Nicolás Gort Freitas es uno de los primeros graduados de Minerva y cursó tanto en ciudades de Occidente como de Oriente. Su historia, sus experiencias y el camino para convertirse en uno de los argentinos más jóvenes en ingresar en la universidad más famosa de EEUU

«¿La célula es una computadora o es un sánguche?». Repite la pregunta que le hicieron al principio de un curso a distancia y los ojos se le abren. Apura su relato: «Es decir, la célula es realmente algo tan perfecto, con circuitos lógicos, o es más bien es una bolsa de químicos que no funciona con tanta perfección, mucho más inexacto. Es que si a cien células le das la misma cantidad de comida, va a haber cien respuestas diferentes».

Después hace una pausa para tomar aire y sigue: «Siempre quise ser biólogo.
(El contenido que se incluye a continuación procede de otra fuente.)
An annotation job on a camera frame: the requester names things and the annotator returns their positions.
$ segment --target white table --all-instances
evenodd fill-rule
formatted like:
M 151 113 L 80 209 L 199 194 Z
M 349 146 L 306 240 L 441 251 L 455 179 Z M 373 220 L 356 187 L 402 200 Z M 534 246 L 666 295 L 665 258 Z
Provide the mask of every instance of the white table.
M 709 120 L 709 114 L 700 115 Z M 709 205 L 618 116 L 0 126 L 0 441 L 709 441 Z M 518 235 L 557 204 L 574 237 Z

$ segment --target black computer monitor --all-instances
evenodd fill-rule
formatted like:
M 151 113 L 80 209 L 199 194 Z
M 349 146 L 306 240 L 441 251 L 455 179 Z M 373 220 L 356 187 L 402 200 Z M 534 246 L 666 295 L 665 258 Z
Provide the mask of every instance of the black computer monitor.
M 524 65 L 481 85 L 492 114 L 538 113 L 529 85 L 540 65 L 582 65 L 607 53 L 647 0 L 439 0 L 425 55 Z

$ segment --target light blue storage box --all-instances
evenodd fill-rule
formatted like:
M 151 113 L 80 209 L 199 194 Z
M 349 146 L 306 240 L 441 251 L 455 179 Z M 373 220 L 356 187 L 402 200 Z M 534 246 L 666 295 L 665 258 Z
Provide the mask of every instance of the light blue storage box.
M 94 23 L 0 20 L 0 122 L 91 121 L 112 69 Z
Desde que tengo 9 años, pero no porque me gustaran los animales o la naturaleza. Si no, por la parte molecular: me gustaba entender qué son los cromosomas, qué son las células, cómo estas máquinas tan chiquitas puede ejecutar programas lógicos, cómo pueden entender y responder en base a lo que tienen alrededor. Me parece todavía muy fascinante».

A los 15 le regalaron su primer libro de biología molecular, uno de esos manuales enormes. Ya estaba en el Colegio Nacional Buenos Aires y cursaba el tercer año, el primero en que tuvo biología como materia. «No había una orientación específica, pero eso me dio una formación súper holística. De hecho, algunas de mis materias favoritas fueron Derecho constitucional, Economía política y Filosofía», le dice a Infobae.
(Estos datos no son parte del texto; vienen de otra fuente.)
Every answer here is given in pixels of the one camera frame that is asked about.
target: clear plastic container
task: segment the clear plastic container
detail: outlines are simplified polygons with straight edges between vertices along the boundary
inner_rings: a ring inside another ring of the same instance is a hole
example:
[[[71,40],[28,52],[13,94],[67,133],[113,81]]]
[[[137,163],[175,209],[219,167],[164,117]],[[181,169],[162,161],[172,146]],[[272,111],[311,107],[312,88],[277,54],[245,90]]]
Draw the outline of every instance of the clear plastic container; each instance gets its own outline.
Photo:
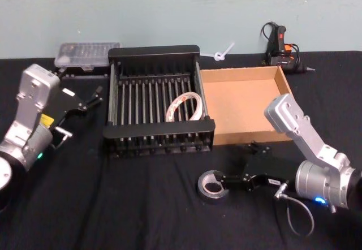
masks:
[[[61,45],[54,64],[59,68],[92,71],[95,67],[109,66],[108,51],[119,47],[118,42],[67,42]]]

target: yellow label
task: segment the yellow label
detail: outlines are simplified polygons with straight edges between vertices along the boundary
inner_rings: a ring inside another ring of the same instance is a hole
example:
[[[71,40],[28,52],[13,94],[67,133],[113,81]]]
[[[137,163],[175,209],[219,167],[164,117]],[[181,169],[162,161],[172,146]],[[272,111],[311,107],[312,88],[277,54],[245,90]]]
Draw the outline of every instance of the yellow label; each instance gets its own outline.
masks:
[[[45,114],[41,115],[40,123],[45,125],[47,128],[49,128],[51,126],[51,124],[53,124],[53,122],[54,122],[54,119],[52,117],[49,117]]]

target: black metal rack
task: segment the black metal rack
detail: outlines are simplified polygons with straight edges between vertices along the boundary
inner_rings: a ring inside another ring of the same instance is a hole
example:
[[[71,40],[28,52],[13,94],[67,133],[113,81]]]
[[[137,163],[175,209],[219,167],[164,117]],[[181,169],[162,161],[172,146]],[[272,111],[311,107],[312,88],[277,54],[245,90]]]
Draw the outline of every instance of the black metal rack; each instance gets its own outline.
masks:
[[[115,48],[111,64],[108,123],[110,153],[141,155],[211,150],[215,122],[208,116],[196,45]],[[188,100],[165,122],[170,103],[184,92],[202,98],[204,115],[190,121],[196,102]]]

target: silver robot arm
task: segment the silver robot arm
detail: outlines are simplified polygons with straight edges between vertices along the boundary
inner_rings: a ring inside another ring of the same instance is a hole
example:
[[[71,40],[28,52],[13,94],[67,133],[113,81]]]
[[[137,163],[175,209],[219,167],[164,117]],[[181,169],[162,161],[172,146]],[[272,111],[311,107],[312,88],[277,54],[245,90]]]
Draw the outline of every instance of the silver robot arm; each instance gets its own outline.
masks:
[[[295,178],[299,196],[325,202],[332,211],[335,206],[349,208],[348,205],[360,202],[355,199],[359,199],[356,191],[361,184],[361,172],[350,166],[345,154],[323,142],[292,95],[277,97],[264,114],[277,132],[286,133],[295,142],[307,159],[299,166]]]
[[[0,208],[31,168],[53,135],[40,123],[41,113],[59,89],[60,79],[33,64],[21,76],[18,110],[0,143]]]

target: blue led light
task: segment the blue led light
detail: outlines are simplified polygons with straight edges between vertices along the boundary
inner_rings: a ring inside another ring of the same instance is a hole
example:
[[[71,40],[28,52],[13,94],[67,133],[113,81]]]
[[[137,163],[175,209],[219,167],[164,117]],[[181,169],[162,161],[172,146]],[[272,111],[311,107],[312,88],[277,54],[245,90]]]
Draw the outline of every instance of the blue led light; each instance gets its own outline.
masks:
[[[326,204],[326,200],[324,200],[322,197],[316,197],[314,198],[315,202]]]
Quien habla es Nicolás Gort Freitas. Nicolás arrancará en dos semanas su doctorado en Harvard. Específicamente será en Biología de Sistemas Sintética y Cuantitativa; un nombre largo y amplio que contiene la parte computacional y la experimental de la disciplina. Tiene 23 años y eso lo convierte en uno de los argentinos más jóvenes en ser aceptados por la universidad más emblemática de Estados Unidos para hacer un PhD. Recibió una beca que le cubre toda la matrícula, seguro médico y dinero para vivir en la ciudad.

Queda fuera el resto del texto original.